» PROBLEM STATEMENT:
After removing every image, reproduce the data exactly as it appears.

[Excerpts from a dataset]
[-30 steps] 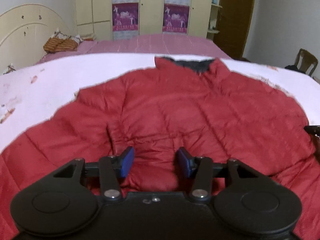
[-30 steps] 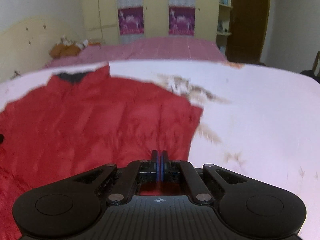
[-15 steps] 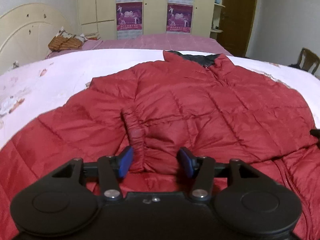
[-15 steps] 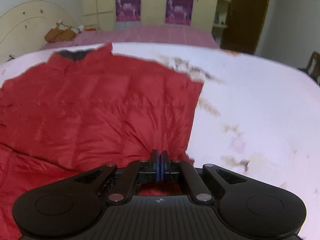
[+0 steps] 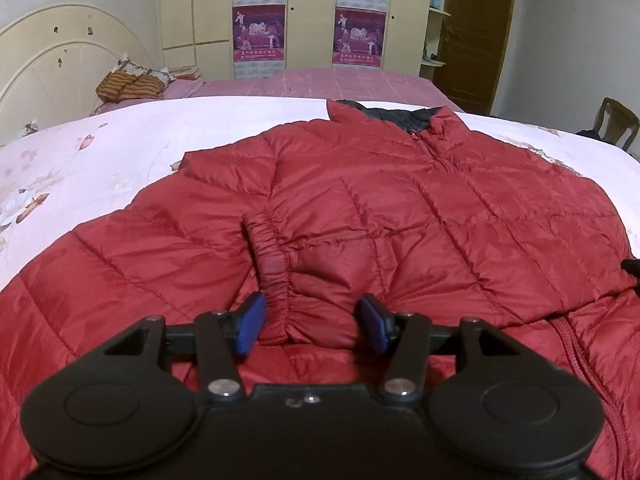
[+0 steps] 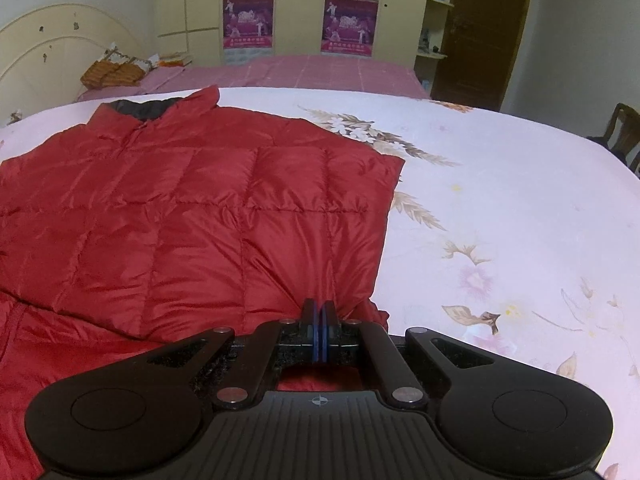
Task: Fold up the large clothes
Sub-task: 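Grasp the other sleeve cuff with the left gripper and lift it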
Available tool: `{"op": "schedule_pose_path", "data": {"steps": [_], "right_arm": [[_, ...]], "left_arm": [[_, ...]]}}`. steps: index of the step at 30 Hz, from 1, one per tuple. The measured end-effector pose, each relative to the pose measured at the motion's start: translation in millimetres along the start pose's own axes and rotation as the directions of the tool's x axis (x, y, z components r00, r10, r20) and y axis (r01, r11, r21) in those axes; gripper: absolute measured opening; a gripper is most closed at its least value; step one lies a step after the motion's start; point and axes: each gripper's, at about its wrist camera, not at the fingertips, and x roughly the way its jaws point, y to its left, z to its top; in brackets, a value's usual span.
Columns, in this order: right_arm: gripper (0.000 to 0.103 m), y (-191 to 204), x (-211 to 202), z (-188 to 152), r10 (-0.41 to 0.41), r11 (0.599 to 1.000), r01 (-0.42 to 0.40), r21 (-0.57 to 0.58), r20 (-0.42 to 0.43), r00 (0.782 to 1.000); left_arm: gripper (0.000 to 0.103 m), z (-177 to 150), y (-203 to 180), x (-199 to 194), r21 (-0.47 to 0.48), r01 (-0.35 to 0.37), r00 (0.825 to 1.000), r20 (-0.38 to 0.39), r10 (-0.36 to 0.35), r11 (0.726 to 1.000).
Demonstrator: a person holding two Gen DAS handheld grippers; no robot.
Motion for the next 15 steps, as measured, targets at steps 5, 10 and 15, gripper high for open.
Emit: {"op": "schedule_pose_path", "data": {"steps": [5,10,15], "right_arm": [[0.000,2.6,1.9,4.0,-0.011,1.000,0.010,-0.028,-0.021,1.000],[0.000,1.5,-1.0,9.0,-0.009,1.000,0.008,-0.022,-0.040,0.999],[0.072,-5.9,-41.0,5.6,-0.044,0.997,0.039,0.067,0.063,0.997]], "left_arm": [[0.055,5.5,0.8,2.4,0.004,0.007,1.000,-0.026,-0.007,1.000],[0.065,10.9,2.4,-3.5,-0.010,-0.004,0.999,-0.037,0.003,1.000],[0.096,-5.1,16.7,-54.4,-0.072,-0.044,0.997,0.059,0.048,0.996]]}}
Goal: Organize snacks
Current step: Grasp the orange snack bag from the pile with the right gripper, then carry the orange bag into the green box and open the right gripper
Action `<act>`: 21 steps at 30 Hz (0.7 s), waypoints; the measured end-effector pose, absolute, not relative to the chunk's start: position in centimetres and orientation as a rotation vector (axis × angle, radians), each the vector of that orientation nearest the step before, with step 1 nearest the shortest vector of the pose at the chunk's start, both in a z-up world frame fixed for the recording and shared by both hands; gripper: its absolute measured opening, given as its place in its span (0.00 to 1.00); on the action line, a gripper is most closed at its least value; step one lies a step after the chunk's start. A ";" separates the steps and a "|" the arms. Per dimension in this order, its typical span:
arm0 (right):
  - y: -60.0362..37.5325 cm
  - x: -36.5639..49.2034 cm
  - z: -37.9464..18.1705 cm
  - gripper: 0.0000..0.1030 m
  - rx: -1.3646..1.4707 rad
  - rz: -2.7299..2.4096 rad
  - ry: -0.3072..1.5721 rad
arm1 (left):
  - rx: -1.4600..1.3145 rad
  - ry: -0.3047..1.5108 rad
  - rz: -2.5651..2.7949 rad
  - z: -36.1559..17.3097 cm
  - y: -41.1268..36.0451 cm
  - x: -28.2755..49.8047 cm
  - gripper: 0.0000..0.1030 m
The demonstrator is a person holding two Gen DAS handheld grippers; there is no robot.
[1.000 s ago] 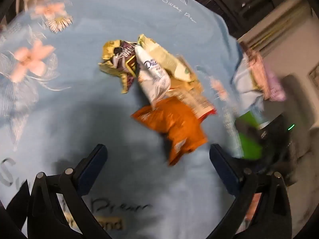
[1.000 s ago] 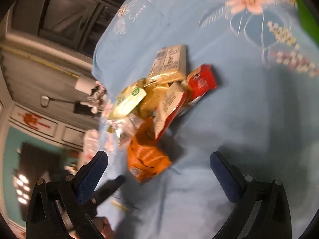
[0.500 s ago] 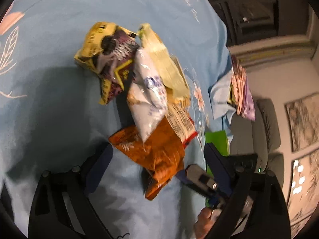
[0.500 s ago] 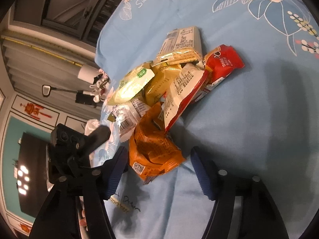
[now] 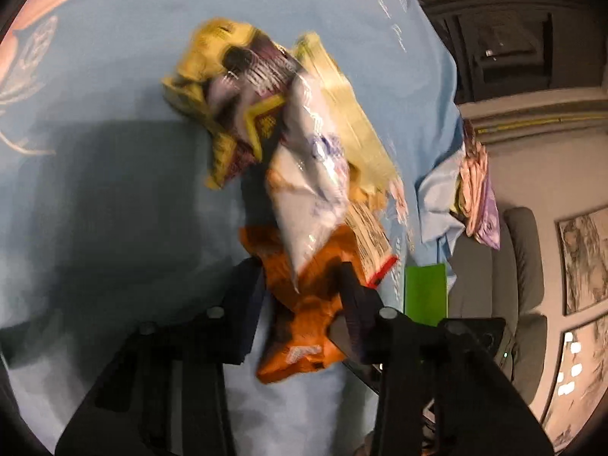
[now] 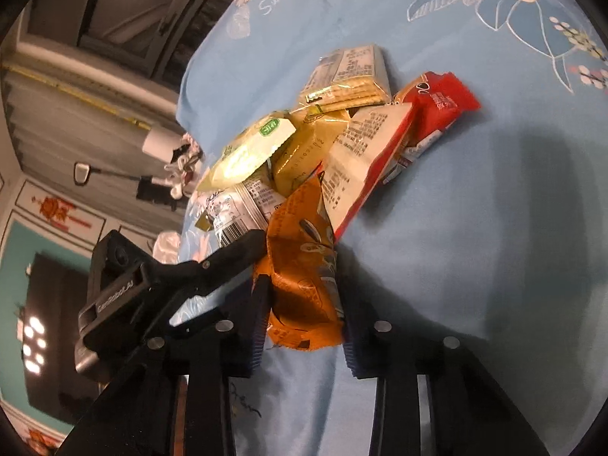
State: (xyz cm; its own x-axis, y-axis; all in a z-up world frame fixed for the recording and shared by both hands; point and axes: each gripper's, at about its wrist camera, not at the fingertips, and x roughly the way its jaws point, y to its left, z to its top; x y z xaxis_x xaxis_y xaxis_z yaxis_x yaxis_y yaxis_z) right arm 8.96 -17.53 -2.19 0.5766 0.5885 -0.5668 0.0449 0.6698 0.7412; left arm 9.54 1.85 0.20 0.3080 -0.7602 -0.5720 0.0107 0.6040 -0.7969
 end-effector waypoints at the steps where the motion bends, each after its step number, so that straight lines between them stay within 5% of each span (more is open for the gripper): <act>1: -17.7 8.9 -2.0 0.33 0.780 0.358 0.910 | -0.753 1.143 -0.591 0.5 1.6 9.2 0.37; 13: -20.6 5.0 2.5 0.26 0.753 0.449 0.727 | -0.819 1.027 -0.726 4.9 1.5 6.1 0.32; 21: -25.3 -0.2 6.7 0.26 0.754 0.368 0.607 | -0.701 1.002 -0.819 9.9 -6.3 3.1 0.32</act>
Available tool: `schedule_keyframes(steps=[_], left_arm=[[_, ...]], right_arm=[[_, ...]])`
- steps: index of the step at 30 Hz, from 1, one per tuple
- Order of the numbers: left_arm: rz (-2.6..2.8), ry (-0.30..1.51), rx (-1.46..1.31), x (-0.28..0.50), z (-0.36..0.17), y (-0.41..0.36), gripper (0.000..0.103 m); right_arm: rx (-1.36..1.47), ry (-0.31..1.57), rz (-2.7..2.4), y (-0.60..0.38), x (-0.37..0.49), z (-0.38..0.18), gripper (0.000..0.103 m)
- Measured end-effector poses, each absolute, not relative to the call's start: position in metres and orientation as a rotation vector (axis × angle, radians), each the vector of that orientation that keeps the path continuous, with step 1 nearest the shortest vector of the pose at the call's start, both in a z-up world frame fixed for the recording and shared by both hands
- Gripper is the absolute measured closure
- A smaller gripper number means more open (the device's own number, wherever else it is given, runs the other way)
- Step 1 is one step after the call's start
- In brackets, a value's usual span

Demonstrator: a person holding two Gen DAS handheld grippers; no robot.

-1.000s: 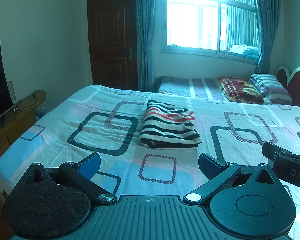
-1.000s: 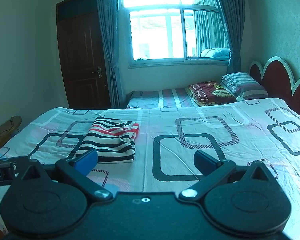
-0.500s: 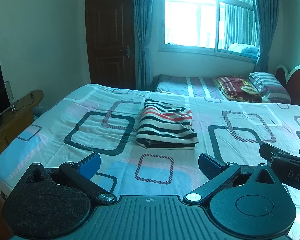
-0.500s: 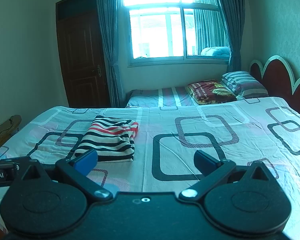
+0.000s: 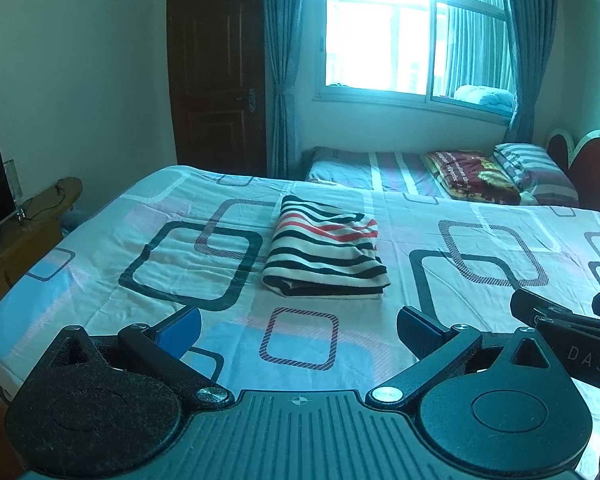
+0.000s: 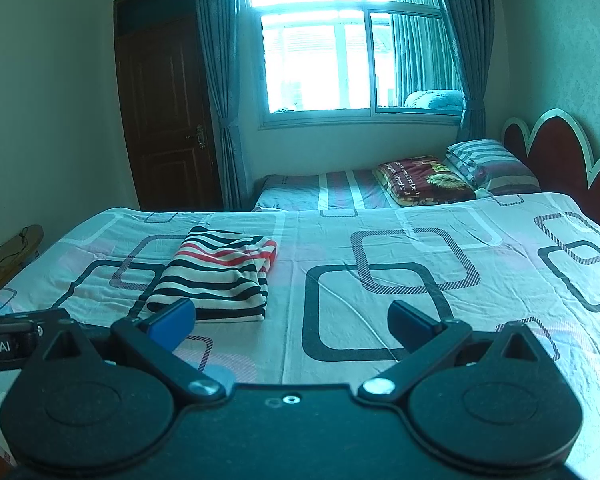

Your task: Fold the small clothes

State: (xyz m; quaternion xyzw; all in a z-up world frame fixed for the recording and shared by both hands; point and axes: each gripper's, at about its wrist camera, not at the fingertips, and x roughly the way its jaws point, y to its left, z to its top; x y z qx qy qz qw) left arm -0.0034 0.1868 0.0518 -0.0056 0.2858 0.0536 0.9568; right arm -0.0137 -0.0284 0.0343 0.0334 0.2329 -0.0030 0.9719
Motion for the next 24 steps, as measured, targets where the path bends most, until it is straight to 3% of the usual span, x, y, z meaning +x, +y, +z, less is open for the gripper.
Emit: schedule_keyframes(steps=[24], left_arm=[[0.071,0.571,-0.012,0.015,0.041,0.188,0.0]], right_arm=[[0.058,0.515,0.008,-0.023,0.009,0.019,0.001]])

» YOUR RESPONSE:
[-30 steps] 
[-30 steps] 
[-15 steps] 
[-15 steps] 
[+0 steps] 
[+0 steps] 
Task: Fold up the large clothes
Sub-task: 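Grasp the other sleeve cuff with the left gripper and lift it
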Available tool: `{"op": "schedule_pose_path", "data": {"steps": [_], "right_arm": [[_, ...]], "left_arm": [[_, ...]]}}`. steps: index of the step at 30 Hz, from 1, one per tuple. The measured end-effector pose, each relative to the pose measured at the motion's start: translation in millimetres along the start pose's own axes and rotation as the directions of the tool's x axis (x, y, z components r00, r10, r20) and y axis (r01, r11, r21) in those axes; gripper: absolute measured opening; a gripper is most closed at its least value; step one lies a step after the motion's start; point and axes: each gripper's, at about its wrist camera, not at the fingertips, and x roughly the way its jaws point, y to its left, z to its top; in brackets, a value's usual span.
Columns, in this order: right_arm: gripper (0.000 to 0.103 m), y (-191 to 204), x (-211 to 202), z (-188 to 152), r10 (-0.41 to 0.41), r11 (0.599 to 1.000), r01 (-0.42 to 0.40), r21 (-0.57 to 0.58), r20 (-0.42 to 0.43), r00 (0.782 to 1.000); left_arm: gripper (0.000 to 0.103 m), z (-177 to 150), y (-203 to 180), x (-199 to 194), r21 (-0.47 to 0.48), r01 (-0.35 to 0.37), r00 (0.825 to 1.000), r20 (-0.38 to 0.39), r10 (-0.36 to 0.35), r11 (0.726 to 1.000).
Demonstrator: a person holding two Gen DAS handheld grippers; no robot.
Motion for the next 15 steps, as measured, targets at steps 5, 10 and 15, gripper high for open.
Emit: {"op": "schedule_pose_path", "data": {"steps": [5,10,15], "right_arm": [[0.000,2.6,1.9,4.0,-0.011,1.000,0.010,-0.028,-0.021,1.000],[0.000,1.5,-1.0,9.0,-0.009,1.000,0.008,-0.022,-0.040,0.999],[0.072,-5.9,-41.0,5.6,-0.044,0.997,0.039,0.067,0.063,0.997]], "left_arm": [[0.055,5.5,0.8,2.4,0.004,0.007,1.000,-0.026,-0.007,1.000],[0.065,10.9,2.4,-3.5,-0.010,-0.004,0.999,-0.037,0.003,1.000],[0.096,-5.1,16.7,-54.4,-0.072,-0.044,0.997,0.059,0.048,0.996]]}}
Goal: Organize snacks
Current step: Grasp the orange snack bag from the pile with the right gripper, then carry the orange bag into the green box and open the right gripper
Action `<act>`: 21 steps at 30 Hz (0.7 s), waypoints; the measured end-effector pose, absolute, not relative to the chunk's start: position in centimetres and orientation as a rotation vector (axis × angle, radians), each the vector of that orientation nearest the step before, with step 1 nearest the shortest vector of the pose at the chunk's start, both in a z-up world frame fixed for the recording and shared by both hands; gripper: its absolute measured opening, given as its place in its span (0.00 to 1.00); on the action line, a gripper is most closed at its least value; step one lies a step after the chunk's start. A ";" separates the steps and a "|" the arms. Per dimension in this order, its typical span:
arm0 (right):
  - y: -60.0362..37.5325 cm
  - x: -36.5639..49.2034 cm
  - z: -37.9464..18.1705 cm
  - gripper: 0.0000..0.1030 m
  - rx: -1.3646..1.4707 rad
  - rz: -2.7299..2.4096 rad
  - ry: -0.3072..1.5721 rad
arm1 (left):
  - rx: -1.4600..1.3145 rad
  - ry: -0.3047..1.5108 rad
  - rz: -2.5651..2.7949 rad
  - z: -36.1559..17.3097 cm
  - y: -41.1268..36.0451 cm
  - x: -28.2755..49.8047 cm
  - gripper: 0.0000..0.1030 m
The demonstrator is a person holding two Gen DAS handheld grippers; there is no robot.
[1.000 s ago] 
[1.000 s ago] 
[0.500 s ago] 
[0.500 s ago] 
[now] 
[now] 
State: (xyz cm; its own x-axis, y-axis; all in a z-up world frame fixed for the recording and shared by both hands; point and axes: each gripper's, at about its wrist camera, not at the fingertips, and x roughly the way its jaws point, y to its left, z to its top; x y z xaxis_x xaxis_y xaxis_z yaxis_x yaxis_y yaxis_z) right arm 8.96 -17.53 -2.19 0.5766 0.5885 -0.5668 0.0449 0.6698 0.7412; left arm 9.54 1.85 0.20 0.3080 -0.7602 -0.5720 0.0107 0.6040 -0.7969
 end-effector waypoints at the steps where the motion bends, each after its step number, so that straight lines between them stay within 5% of each span (more is open for the gripper): <act>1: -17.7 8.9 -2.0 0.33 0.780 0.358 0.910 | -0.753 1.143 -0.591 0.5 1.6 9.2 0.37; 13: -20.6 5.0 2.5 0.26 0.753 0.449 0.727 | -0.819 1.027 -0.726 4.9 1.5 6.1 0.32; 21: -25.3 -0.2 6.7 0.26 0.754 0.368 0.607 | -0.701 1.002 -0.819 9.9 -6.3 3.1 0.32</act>
Available tool: `schedule_keyframes(steps=[_], left_arm=[[_, ...]], right_arm=[[_, ...]])`
- steps: index of the step at 30 Hz, from 1, one per tuple
- Order of the numbers: left_arm: rz (-2.6..2.8), ry (-0.30..1.51), rx (-1.46..1.31), x (-0.28..0.50), z (-0.36..0.17), y (-0.41..0.36), gripper (0.000..0.103 m); right_arm: rx (-1.36..1.47), ry (-0.31..1.57), rz (-2.7..2.4), y (-0.60..0.38), x (-0.37..0.49), z (-0.38..0.18), gripper (0.000..0.103 m)
- Measured end-effector poses, each absolute, not relative to the call's start: position in metres and orientation as a rotation vector (axis × angle, radians), each the vector of that orientation that keeps the path continuous, with step 1 nearest the shortest vector of the pose at the call's start, both in a z-up world frame fixed for the recording and shared by both hands
- Gripper is the absolute measured closure
- A smaller gripper number means more open (the device's own number, wherever else it is given, runs the other way)
- Step 1 is one step after the call's start
- In brackets, a value's usual span

Demonstrator: a person holding two Gen DAS handheld grippers; no robot.

-1.000s: 
-1.000s: 
-0.500s: 
-0.500s: 
+0.000s: 
+0.000s: 

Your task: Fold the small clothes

State: (xyz m; quaternion xyzw; all in a z-up world frame fixed for the recording and shared by both hands; point and axes: each gripper's, at about its wrist camera, not at the fingertips, and x roughly the way its jaws point, y to its left, z to its top; x y z qx qy qz qw) left arm -0.0034 0.1868 0.0518 -0.0056 0.2858 0.0536 0.9568; right arm -0.0137 -0.0284 0.0343 0.0334 0.2329 -0.0030 0.9719
Motion for the next 24 steps, as measured, targets where the path bends most, until it is straight to 3% of the usual span, x, y, z meaning +x, +y, +z, less is open for the gripper.
Emit: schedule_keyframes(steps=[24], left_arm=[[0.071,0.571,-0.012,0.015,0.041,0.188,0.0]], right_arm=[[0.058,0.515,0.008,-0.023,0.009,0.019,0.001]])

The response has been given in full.